* _THE TASK_
Your response should contain each line of the data that includes "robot".

* _PROVIDED DATA_
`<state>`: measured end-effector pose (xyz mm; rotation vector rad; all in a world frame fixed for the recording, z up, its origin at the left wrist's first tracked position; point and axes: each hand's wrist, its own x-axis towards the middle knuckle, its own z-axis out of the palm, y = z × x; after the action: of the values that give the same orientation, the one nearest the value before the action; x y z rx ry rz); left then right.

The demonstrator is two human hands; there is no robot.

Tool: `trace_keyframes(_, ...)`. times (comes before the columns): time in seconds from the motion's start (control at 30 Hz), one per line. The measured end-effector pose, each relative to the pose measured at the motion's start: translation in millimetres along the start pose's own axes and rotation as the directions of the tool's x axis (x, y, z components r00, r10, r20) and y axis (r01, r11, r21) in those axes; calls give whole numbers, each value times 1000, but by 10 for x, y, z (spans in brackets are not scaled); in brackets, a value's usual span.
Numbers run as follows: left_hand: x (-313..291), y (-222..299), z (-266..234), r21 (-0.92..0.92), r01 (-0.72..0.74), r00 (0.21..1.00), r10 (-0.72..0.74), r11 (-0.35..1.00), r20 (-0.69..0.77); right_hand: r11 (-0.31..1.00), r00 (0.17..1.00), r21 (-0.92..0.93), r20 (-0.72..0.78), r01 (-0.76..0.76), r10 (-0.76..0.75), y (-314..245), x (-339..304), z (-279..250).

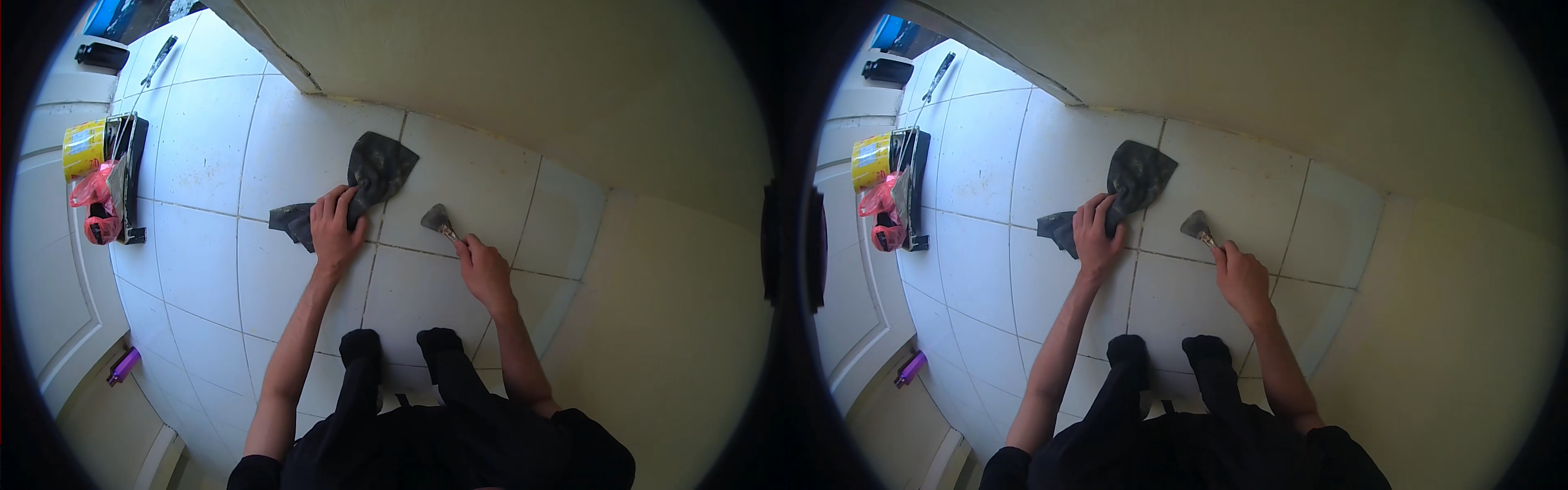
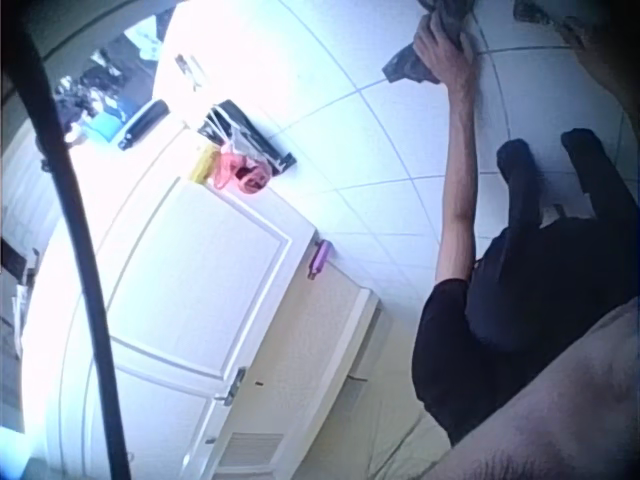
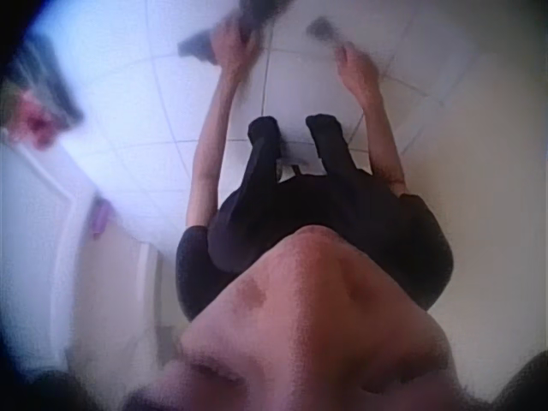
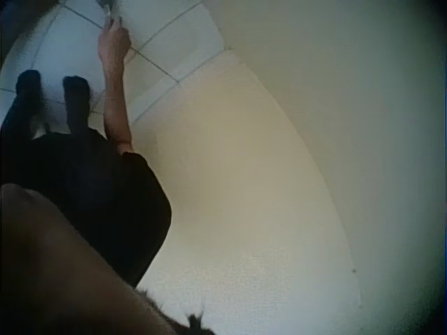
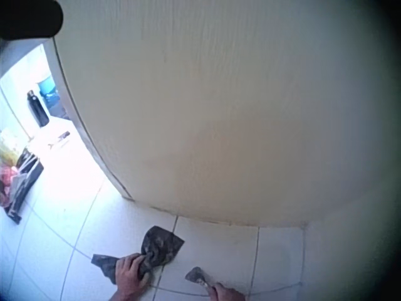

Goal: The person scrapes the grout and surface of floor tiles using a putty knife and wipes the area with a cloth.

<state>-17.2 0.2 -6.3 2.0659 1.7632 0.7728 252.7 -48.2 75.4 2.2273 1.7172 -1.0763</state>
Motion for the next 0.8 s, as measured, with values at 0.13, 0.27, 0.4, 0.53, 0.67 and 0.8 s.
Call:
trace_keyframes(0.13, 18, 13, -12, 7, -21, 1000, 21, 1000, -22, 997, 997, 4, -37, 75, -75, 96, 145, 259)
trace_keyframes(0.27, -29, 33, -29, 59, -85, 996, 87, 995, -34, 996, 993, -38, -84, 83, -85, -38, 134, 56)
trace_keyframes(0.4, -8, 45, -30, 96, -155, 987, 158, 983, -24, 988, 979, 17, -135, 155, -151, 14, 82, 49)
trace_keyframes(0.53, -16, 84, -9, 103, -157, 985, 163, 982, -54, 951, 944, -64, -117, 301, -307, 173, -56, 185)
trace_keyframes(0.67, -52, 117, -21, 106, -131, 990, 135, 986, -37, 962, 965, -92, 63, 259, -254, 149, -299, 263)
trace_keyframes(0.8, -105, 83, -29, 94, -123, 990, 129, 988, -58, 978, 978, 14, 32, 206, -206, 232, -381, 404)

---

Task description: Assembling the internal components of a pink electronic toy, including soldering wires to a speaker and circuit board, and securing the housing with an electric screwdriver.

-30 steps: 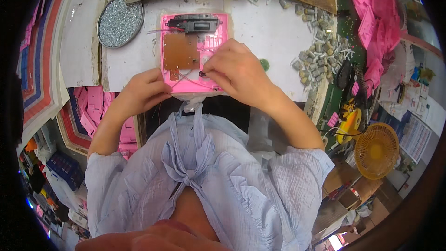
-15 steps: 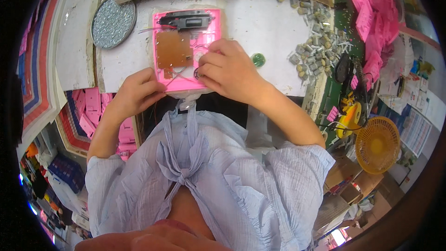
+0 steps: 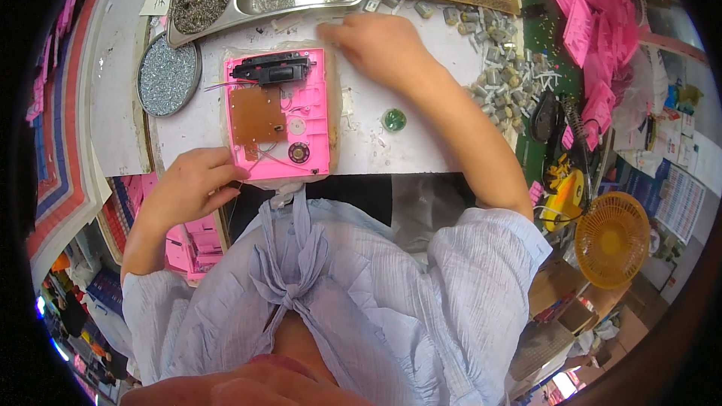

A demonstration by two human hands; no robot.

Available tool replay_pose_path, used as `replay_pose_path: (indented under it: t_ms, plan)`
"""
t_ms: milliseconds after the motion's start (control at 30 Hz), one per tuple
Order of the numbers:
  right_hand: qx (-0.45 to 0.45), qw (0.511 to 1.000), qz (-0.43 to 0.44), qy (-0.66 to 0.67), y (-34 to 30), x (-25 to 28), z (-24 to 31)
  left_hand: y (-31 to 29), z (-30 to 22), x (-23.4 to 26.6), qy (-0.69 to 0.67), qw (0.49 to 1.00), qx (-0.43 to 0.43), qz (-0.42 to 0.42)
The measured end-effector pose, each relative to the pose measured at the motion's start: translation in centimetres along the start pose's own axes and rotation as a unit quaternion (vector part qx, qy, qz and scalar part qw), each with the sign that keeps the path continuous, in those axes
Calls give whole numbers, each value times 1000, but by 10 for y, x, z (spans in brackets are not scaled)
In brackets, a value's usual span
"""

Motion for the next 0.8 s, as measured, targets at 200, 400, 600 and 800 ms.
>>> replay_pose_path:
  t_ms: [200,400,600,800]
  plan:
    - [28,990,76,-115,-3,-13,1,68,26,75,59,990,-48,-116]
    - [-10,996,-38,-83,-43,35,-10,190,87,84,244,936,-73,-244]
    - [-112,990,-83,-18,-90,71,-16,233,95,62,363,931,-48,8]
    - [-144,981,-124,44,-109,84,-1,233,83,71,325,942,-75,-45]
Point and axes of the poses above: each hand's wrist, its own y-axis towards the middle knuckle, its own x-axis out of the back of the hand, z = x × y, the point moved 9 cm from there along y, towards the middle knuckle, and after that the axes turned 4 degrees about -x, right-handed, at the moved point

* _TASK ANSWER_
The demonstrator is two human hands; there is no robot.
A demonstration by two human hands; no robot.

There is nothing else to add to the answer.